Task directions: Leaving out all pictures, transcribe the lines below exactly, from the first through the line containing "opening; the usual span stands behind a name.".

Excerpted data:
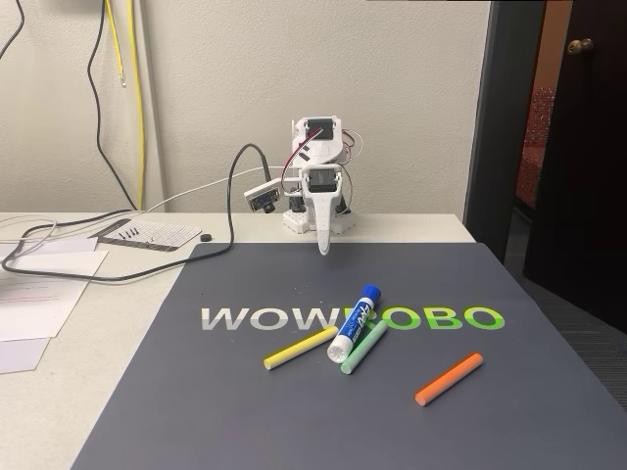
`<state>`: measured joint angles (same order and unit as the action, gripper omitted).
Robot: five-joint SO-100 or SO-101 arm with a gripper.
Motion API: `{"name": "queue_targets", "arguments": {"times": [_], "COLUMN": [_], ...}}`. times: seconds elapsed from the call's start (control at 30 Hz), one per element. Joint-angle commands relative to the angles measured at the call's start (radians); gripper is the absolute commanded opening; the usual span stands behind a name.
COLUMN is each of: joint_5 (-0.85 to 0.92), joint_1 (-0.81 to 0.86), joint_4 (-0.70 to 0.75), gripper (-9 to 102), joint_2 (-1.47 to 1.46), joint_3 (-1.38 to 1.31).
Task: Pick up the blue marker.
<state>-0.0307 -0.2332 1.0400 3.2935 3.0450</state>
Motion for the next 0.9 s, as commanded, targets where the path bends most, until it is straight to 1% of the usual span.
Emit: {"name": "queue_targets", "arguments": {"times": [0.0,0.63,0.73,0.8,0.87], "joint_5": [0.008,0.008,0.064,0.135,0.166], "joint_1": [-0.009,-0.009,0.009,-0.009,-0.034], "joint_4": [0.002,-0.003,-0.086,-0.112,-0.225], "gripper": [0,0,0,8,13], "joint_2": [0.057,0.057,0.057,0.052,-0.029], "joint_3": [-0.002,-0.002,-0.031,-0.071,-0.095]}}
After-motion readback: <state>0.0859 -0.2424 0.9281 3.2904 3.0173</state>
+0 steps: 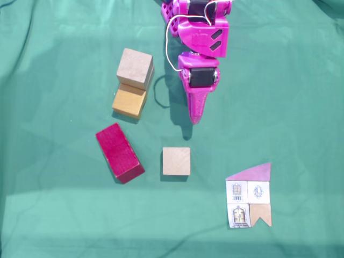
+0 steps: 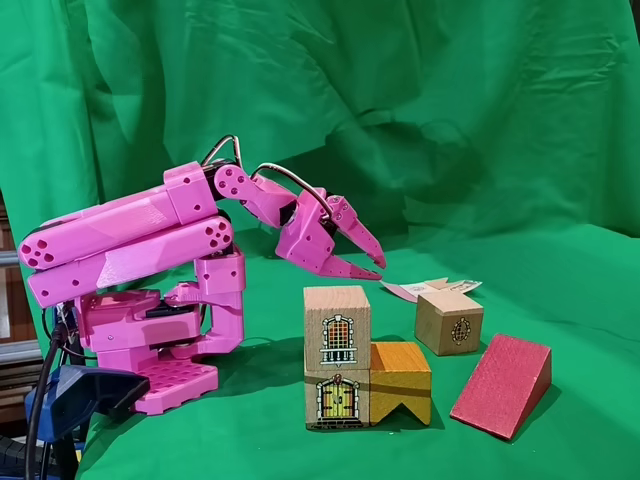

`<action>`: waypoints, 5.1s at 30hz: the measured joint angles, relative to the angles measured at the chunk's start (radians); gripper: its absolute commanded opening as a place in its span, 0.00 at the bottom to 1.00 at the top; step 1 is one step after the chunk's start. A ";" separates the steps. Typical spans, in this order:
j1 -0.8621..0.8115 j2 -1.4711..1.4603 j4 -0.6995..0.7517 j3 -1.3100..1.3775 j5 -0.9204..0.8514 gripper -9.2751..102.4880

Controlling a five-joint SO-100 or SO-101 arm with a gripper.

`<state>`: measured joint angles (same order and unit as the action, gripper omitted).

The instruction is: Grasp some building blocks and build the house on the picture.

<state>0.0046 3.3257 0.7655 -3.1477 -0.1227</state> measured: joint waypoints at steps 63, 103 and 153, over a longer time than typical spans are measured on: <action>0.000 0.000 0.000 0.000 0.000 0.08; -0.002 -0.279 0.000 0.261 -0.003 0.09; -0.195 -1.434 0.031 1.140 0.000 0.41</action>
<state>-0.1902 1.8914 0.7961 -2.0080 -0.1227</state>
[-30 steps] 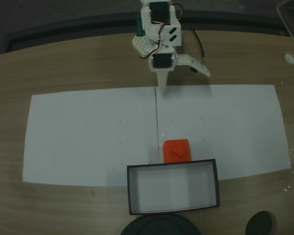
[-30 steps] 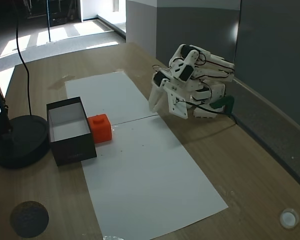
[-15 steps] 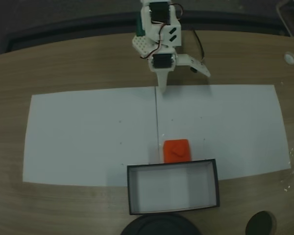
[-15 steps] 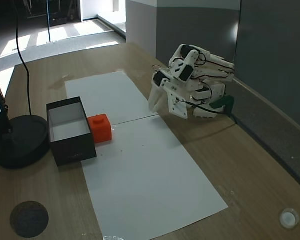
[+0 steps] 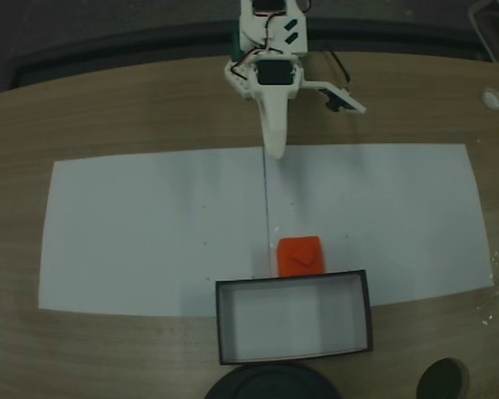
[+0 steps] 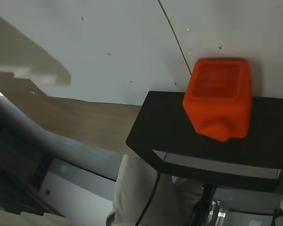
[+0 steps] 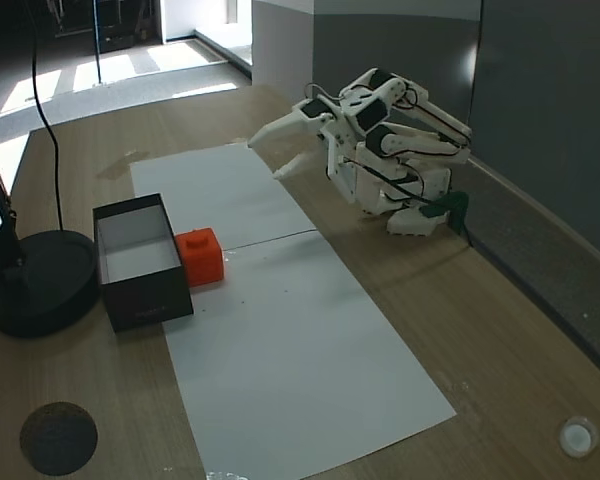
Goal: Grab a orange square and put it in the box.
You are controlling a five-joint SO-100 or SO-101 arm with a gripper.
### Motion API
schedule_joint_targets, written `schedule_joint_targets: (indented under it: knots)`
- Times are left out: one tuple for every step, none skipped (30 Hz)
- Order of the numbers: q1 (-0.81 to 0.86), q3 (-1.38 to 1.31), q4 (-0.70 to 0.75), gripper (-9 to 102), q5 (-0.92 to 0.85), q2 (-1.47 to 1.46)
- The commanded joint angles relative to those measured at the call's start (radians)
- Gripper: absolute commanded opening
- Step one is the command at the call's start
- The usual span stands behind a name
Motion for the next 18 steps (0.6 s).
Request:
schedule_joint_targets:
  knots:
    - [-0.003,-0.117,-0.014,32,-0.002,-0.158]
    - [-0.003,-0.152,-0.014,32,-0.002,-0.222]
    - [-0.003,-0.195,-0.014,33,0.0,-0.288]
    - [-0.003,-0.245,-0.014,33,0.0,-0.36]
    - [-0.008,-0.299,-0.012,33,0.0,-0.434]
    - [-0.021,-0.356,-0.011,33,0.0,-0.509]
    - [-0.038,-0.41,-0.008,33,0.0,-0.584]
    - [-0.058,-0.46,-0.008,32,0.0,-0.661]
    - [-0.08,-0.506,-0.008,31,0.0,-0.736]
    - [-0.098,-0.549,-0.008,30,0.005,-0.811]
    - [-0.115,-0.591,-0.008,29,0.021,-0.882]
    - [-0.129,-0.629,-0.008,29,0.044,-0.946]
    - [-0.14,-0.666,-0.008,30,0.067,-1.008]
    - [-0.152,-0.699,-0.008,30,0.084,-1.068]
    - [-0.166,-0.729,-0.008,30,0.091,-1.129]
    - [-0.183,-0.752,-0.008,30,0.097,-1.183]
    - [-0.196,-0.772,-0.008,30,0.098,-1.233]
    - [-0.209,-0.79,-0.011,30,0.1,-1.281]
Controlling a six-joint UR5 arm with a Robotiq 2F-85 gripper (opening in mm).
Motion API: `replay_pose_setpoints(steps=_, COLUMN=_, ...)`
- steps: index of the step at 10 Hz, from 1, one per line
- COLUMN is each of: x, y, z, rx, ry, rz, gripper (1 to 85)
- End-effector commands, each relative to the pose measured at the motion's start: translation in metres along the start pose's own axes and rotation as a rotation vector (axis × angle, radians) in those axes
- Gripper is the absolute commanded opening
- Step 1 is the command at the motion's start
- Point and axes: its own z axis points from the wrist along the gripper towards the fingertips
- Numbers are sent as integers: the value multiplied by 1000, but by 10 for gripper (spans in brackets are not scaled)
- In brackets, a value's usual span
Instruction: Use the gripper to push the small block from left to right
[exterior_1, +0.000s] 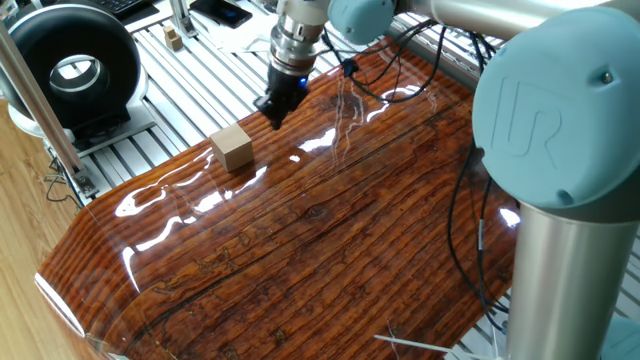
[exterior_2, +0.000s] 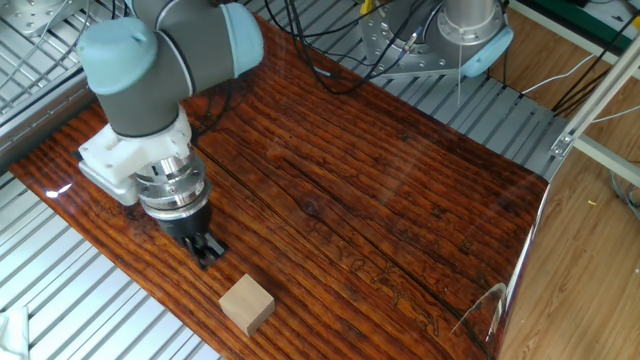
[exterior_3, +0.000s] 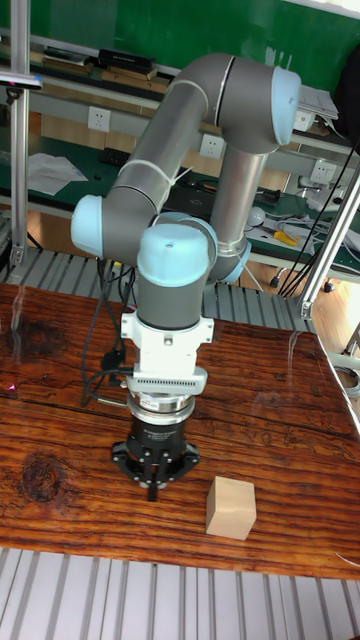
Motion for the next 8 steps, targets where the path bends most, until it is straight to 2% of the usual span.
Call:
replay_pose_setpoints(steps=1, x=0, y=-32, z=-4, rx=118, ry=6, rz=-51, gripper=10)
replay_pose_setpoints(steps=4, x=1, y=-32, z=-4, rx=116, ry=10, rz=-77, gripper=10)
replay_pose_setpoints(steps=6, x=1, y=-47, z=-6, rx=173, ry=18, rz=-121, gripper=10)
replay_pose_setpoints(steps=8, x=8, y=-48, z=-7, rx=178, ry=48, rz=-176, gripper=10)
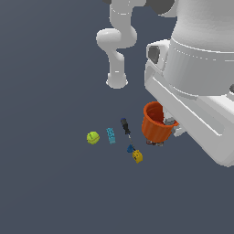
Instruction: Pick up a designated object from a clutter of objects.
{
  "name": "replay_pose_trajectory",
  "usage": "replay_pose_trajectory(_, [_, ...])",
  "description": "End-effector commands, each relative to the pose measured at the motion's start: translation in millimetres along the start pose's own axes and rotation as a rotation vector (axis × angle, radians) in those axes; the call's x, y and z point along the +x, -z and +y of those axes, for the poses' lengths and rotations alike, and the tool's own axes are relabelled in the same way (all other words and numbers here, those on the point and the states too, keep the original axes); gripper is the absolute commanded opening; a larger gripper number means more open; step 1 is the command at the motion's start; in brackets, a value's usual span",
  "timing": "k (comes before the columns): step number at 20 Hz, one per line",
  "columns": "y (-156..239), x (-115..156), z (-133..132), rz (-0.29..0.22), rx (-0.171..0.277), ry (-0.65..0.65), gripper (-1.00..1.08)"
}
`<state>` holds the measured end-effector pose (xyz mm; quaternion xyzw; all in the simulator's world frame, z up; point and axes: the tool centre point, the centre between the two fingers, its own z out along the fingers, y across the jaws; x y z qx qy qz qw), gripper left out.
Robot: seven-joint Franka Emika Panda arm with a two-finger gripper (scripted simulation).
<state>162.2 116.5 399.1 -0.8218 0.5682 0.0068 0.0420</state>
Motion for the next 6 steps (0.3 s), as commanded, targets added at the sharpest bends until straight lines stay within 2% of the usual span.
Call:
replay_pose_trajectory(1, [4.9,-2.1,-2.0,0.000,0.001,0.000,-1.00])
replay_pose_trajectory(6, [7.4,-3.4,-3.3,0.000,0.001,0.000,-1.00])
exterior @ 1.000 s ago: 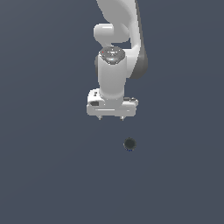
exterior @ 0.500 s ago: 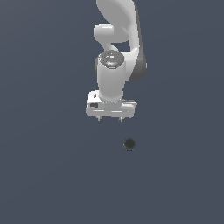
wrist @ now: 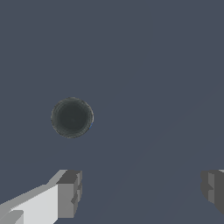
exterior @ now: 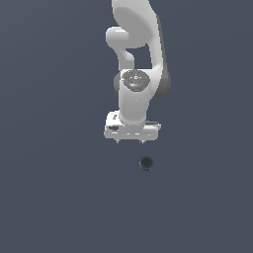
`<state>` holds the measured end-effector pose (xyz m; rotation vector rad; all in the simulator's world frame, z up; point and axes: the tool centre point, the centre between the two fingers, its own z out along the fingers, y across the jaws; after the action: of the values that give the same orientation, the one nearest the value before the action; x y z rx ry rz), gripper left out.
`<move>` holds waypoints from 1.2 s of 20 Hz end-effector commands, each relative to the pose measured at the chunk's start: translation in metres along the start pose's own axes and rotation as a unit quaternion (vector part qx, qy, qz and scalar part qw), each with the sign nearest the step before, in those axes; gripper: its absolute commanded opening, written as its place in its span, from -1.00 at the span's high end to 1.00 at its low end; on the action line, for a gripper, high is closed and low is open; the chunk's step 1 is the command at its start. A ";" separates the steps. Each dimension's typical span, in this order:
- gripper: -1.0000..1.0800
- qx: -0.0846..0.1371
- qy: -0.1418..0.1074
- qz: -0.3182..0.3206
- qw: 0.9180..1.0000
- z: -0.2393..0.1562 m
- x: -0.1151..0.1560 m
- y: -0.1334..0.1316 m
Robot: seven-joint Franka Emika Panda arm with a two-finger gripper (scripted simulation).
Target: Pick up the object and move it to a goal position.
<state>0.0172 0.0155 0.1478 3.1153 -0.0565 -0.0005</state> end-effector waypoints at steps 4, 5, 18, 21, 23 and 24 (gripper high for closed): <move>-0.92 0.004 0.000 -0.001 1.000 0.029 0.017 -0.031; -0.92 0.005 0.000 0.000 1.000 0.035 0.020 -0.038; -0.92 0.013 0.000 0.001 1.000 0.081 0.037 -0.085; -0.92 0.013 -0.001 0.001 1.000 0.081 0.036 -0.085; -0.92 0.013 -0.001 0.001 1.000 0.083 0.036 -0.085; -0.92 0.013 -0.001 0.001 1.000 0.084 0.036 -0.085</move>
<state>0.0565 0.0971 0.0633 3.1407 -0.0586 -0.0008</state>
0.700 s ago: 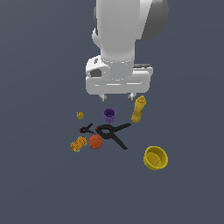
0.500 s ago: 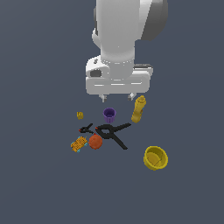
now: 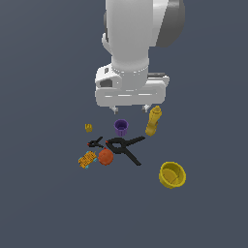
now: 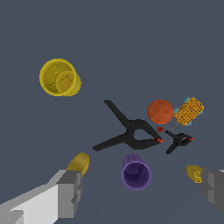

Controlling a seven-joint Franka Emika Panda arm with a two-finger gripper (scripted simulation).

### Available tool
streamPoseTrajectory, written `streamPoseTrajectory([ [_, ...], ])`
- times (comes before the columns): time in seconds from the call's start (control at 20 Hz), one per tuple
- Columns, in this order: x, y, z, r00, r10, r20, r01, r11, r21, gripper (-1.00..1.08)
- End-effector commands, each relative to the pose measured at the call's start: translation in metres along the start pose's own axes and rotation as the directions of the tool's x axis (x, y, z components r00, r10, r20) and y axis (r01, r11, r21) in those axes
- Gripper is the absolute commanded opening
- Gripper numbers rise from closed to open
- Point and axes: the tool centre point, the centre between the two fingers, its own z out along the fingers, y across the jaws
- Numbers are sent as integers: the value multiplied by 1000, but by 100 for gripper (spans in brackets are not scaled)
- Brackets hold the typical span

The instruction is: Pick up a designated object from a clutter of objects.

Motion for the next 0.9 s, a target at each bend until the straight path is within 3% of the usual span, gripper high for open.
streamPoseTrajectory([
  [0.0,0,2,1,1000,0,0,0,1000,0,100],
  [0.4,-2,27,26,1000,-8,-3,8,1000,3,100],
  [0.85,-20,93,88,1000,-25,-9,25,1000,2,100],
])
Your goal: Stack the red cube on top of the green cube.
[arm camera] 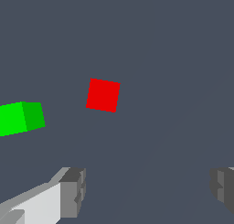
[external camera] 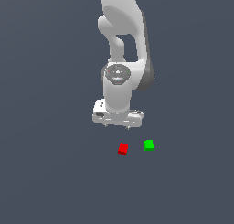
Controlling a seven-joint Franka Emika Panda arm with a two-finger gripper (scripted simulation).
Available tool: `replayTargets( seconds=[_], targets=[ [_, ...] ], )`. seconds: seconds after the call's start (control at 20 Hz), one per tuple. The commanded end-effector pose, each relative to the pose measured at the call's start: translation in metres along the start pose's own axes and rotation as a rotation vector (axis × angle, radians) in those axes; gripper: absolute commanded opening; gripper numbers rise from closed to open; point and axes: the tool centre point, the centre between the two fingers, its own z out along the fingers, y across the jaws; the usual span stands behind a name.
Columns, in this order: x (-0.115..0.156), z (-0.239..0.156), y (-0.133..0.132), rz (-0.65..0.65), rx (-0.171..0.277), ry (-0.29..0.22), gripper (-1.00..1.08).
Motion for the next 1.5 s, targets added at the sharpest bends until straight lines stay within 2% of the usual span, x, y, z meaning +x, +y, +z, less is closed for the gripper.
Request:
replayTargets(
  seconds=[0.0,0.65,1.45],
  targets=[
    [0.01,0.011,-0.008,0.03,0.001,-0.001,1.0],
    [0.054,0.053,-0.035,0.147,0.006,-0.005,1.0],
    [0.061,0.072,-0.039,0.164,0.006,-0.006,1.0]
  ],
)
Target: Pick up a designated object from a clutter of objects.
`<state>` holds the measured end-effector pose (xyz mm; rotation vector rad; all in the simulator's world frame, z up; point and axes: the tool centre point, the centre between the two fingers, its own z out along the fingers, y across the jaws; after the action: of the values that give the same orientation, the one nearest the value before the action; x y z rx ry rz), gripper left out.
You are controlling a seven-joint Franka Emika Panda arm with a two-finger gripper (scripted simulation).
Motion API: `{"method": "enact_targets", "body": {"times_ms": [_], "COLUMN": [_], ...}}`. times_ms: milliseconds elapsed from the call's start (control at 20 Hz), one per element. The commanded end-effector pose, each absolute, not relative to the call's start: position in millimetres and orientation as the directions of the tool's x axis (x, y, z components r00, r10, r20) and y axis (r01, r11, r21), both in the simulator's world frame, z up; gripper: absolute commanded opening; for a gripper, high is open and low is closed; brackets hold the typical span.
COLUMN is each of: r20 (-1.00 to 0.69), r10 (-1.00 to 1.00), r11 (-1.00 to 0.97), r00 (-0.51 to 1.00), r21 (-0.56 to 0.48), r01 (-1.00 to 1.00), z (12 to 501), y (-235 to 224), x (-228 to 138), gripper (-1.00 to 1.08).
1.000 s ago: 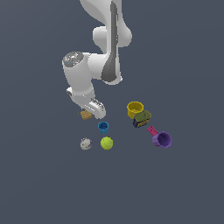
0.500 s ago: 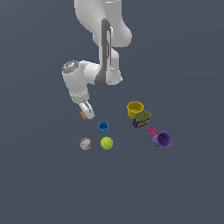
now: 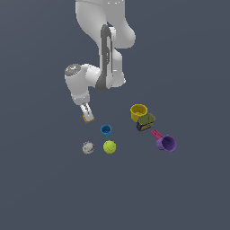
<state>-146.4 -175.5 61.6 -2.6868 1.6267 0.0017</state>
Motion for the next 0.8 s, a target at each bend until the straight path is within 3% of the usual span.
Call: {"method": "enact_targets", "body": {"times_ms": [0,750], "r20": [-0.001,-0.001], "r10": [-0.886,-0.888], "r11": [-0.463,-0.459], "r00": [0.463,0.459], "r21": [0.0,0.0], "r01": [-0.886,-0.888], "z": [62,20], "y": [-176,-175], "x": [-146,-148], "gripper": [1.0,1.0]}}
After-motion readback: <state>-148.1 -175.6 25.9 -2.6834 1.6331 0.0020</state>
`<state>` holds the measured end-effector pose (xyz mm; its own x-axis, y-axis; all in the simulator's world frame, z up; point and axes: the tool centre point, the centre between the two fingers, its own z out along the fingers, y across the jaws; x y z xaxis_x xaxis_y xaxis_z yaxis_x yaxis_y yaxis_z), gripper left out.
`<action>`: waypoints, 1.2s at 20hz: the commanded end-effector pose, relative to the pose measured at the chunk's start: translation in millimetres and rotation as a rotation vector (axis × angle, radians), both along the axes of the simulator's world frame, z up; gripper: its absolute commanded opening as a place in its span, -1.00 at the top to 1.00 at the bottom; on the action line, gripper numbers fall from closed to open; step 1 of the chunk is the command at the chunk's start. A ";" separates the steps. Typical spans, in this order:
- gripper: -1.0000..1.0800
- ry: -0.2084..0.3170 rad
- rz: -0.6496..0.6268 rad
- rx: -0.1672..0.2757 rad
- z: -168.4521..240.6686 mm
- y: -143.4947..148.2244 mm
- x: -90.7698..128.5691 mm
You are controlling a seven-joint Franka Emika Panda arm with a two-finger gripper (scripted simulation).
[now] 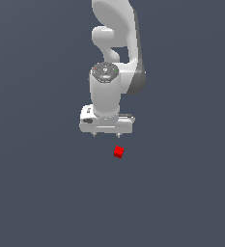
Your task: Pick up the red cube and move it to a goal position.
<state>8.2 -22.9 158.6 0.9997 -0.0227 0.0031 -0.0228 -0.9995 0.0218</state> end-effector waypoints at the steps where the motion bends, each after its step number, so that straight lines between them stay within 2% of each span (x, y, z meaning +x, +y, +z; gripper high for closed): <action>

Exercise result:
`<state>`: measured joint angles (same order and unit as the action, gripper omitted).
Robot: five-joint SO-100 or SO-101 arm with a gripper.
Motion API: `{"name": "queue_targets", "arguments": {"times": [_], "COLUMN": [_], ...}}`. times: seconds elapsed from the call's start (control at 30 Hz), one per element. Joint-angle commands relative to the angles measured at the call's start (radians); gripper is the absolute commanded opening; the usual span stands behind a name.

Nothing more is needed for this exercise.